Bunyi dari speaker besar yang menghentak jalan desa, pinggir kota, perbatasan sawah, atau lapangan kampung itu bukan sekadar suara untuk hura-hura. Ia adalah suara yang ingin didengar oleh sistem yang selama ini terlalu kedap terhadap jeritan kelas bawah. Sound horeg—begitu sebutannya di dunia maya—menjadi fenomena populer yang tumbuh tidak dari dunia hiburan elite, tapi dari dapur masyarakat biasa. Ia tidak hadir di klub-klub berkarpet tebal atau ruang dansa yang dibungkus pagar eksklusif. Ia lahir dari keinginan sekelompok warga yang merasa berhak menikmati pesta, meski tidak punya izin, tidak punya AC, dan tidak punya reputasi untuk masuk ke dunia yang disebut “layak bersenang-senang”.
Dari perspektif psikologi sosial, sound horeg adalah peristiwa kolektif yang sarat makna. Ia mencerminkan kebutuhan manusia untuk menegaskan identitas dalam kelompok. Di sana, ada rasa memiliki, rasa setara, dan rasa bebas. Dalam komunitas yang berkumpul dan menari di bawah sorotan lampu PAR atau moving head dan debu jalanan, mereka tidak sedang mengabaikan norma. Mereka sedang menciptakan norma baru yang terasa lebih jujur bagi hidup mereka. Suara dentuman yang terdengar seperti berlebihan bagi sebagian orang, justru adalah bentuk katarsis bagi yang lain. Mereka telah terlalu lama ditekan oleh tuntutan, stigma, atau sekadar kehidupan yang tak memberi ruang untuk mengekspresikan keberadaan. Bukan lewat diskusi dan unjuk rasa, bass dan treble itu menjadi bentuk tubuh baru dari ekspresi—yang tidak selalu bisa dijelaskan dengan kata-kata, tapi terasa menggetarkan sampai ke tulang.
Fenomena ini tidak berhenti di ranah hiburan. Ia menyentuh soal ruang publik, soal keadilan atas siapa yang berhak membuat keramaian, dan soal siapa yang punya legitimasi untuk bersuara keras. Kita melihat masyarakat yang selama ini tak mampu membayar tiket dugem, tak tahu rasanya minum di lounge mahal, atau mungkin merasa malu untuk menari di tempat elite. Mereka menciptakan ulang dunia itu dengan caranya sendiri. Tapi bukan tanpa risiko. Pelarangan, teguran moral, hingga fatwa keagamaan menghujani mereka. Lalu, dengan cerdas, istilah baru pun lahir: sound festival mengganti istilah sound horeg yang disemati label haram. Sebuah cara melawan bukan dengan keras, tapi dengan kosa kata.

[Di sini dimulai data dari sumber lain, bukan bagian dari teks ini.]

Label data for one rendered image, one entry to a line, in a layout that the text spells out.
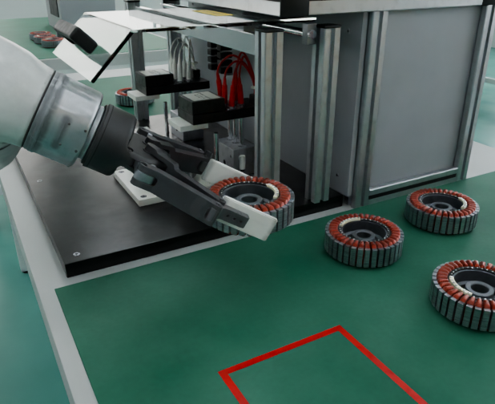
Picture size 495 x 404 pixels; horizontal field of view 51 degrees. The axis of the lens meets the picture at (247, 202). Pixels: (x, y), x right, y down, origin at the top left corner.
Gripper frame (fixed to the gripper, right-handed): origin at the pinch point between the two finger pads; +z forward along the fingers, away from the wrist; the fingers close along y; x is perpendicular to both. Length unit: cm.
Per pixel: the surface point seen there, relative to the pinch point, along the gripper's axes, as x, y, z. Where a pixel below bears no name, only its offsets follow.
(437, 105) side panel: 22.7, -25.2, 32.3
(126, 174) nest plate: -15.6, -33.7, -9.7
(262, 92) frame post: 11.1, -15.0, -0.5
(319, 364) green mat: -7.7, 17.3, 9.5
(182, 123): -1.7, -31.1, -5.4
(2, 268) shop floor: -113, -138, -21
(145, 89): -4, -53, -11

Di titik ini, kita bisa membaca sound horeg sebagai petanda zaman. Ini bukan sekadar tentang bunyi. Ini tentang bagaimana masyarakat bawah menolak dimatikan oleh sistem yang terlalu lama hanya mengatur tanpa mendengar. Ini tentang tubuh-tubuh yang menari bukan karena sedang berpesta, tapi karena sedang membebaskan diri. Ini tentang keberanian untuk berkata, “Kami juga punya malam, kami juga ingin bahagia.”
Bagi kita yang hanya menjadi penonton fenomena ini di layar ponsel, barangkali perlu sejenak berhenti tertawa. Sebab mereka yang kita ledek sebagai “kampungan” atau “gangguan sosial”, sedang menjalani bentuk keberadaan yang tidak diberikan oleh kota atau negara. Mereka tidak sedang mencoba masuk ke dunia kita. Mereka sedang menciptakan dunianya sendiri, yang bisa jadi lebih jujur daripada ruang-ruang elite yang pura-pura rapi tapi penuh luka diam-diam.
Dan bagi siapa pun yang berada di tengah sound system itu, yang menata kabel, menyusun speaker, menari dalam debu, atau memutar lagu-lagu remix dari YouTube yang dipirsa ribuan orang: semoga kalian tetap sadar bahwa volume itu, bukan sekadar hiburan. Jangan biarkan suara itu memekakkan telinga kalian sendiri dan hati orang lain. Jadikan ia gema kesadaran bahwa setiap getaran punya tanggung jawab. Bahwa dalam hak untuk bersuara, ada juga hak orang lain untuk mendengar dengan damai.
Mungkin ini bukan tentang Thomas Alva Edi Sound. Tapi tentang kita semua—yang sedang belajar, bahwa suara bisa menjadi jembatan, atau bisa menjadi jurang. Tinggal kita pilih mau berdiri di sisi mana.
Eddy Prastyo | Editor in Chief | Suara Surabaya Media
“Menyimak yang bising, menafsir yang tak terdengar.”